### [Data for this task]
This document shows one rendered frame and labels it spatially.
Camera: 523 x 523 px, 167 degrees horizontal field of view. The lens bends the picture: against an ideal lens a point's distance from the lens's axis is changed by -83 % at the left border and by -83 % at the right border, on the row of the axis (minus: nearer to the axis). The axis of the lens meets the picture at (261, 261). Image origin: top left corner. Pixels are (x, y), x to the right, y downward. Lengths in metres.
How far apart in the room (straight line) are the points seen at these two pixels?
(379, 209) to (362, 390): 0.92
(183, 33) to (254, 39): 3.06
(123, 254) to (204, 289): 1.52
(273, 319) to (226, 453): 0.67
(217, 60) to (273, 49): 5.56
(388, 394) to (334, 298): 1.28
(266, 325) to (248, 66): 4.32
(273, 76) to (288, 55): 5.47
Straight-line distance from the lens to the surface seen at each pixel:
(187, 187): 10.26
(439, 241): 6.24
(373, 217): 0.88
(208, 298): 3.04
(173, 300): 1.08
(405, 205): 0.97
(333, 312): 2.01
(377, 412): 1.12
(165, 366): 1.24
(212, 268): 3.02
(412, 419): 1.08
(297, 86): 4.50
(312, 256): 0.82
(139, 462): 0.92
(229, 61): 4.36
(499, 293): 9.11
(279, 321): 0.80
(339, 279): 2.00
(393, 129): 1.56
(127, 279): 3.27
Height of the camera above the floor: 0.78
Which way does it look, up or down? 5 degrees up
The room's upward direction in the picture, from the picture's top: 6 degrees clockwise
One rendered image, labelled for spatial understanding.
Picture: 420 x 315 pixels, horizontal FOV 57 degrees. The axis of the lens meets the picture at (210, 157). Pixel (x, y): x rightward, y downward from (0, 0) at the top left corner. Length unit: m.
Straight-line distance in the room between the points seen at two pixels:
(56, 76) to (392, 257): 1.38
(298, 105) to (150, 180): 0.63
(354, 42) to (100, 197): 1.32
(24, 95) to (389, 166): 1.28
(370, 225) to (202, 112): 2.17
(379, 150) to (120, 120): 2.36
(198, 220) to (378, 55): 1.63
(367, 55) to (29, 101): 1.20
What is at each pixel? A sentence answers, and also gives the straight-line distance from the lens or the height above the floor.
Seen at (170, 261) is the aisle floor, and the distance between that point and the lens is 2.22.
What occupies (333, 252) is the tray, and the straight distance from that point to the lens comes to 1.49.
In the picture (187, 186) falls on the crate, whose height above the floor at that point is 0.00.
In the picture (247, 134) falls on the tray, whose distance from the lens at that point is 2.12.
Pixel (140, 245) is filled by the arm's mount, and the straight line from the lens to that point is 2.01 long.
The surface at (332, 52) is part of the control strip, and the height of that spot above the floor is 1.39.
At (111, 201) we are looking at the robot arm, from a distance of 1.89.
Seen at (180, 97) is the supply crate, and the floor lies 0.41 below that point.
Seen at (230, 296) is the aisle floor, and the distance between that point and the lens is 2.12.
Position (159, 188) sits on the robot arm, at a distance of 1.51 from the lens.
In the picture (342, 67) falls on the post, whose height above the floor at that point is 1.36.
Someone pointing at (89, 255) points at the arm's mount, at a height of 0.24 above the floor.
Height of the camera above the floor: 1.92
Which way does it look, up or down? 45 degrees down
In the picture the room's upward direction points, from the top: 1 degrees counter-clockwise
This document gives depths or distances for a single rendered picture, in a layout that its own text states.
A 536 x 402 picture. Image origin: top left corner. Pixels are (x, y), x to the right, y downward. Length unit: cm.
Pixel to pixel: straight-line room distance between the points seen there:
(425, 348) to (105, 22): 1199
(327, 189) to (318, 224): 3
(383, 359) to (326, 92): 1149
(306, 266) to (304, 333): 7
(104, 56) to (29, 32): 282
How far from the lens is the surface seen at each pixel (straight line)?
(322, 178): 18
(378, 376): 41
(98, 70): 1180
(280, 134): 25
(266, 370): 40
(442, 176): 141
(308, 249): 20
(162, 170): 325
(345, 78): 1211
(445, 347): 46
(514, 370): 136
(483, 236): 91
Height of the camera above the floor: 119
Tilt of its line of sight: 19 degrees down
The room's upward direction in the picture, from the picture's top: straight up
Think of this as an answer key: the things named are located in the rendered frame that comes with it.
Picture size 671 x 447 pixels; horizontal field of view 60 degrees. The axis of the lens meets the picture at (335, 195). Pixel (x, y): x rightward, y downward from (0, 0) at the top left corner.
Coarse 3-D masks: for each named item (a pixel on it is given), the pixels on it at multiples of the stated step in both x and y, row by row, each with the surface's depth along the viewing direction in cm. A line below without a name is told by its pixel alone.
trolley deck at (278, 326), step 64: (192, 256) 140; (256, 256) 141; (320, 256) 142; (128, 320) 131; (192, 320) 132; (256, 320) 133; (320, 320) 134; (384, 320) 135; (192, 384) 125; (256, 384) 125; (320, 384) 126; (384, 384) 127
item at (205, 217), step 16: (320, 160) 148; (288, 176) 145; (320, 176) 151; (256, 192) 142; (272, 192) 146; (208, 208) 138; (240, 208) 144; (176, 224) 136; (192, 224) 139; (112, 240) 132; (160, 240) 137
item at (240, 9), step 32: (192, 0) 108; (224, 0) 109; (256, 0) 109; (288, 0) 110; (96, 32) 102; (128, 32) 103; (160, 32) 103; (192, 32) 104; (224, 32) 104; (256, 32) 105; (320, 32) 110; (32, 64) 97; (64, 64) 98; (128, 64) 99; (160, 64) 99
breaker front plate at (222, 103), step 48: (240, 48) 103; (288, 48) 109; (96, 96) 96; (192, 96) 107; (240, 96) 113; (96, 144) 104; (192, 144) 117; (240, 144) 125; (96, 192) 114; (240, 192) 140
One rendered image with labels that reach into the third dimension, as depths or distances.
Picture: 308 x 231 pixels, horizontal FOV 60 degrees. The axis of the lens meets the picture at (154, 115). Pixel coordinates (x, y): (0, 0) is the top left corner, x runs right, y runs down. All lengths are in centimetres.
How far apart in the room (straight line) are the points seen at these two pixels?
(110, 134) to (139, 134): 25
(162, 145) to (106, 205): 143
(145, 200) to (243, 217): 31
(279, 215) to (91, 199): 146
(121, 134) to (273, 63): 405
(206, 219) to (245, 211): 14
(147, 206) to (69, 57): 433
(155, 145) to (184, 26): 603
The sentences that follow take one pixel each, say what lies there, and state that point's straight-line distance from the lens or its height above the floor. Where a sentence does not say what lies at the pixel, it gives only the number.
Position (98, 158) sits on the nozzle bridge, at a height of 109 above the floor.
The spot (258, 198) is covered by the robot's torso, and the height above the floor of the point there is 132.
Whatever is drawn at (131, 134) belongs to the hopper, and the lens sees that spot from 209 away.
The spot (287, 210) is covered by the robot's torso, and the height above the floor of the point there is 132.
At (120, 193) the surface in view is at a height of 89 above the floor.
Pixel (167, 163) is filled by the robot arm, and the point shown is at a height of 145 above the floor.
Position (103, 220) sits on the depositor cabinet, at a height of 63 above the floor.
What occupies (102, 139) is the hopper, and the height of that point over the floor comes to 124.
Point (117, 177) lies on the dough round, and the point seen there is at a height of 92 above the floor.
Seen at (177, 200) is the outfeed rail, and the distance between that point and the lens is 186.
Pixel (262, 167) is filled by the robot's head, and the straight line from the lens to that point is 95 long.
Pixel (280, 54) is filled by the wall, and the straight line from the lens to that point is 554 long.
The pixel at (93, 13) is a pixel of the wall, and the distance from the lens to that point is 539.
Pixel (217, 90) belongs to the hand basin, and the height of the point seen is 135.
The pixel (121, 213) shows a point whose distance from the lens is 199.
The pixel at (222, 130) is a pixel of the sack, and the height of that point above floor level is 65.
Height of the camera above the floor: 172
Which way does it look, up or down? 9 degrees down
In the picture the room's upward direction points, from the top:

### [What you should do]
In the listing above, find the line with "Pixel (262, 167)" and the line with "Pixel (217, 90)". Output those two lines and every line between them, exactly as written.

### [Answer for the task]
Pixel (262, 167) is filled by the robot's head, and the straight line from the lens to that point is 95 long.
Pixel (280, 54) is filled by the wall, and the straight line from the lens to that point is 554 long.
The pixel at (93, 13) is a pixel of the wall, and the distance from the lens to that point is 539.
Pixel (217, 90) belongs to the hand basin, and the height of the point seen is 135.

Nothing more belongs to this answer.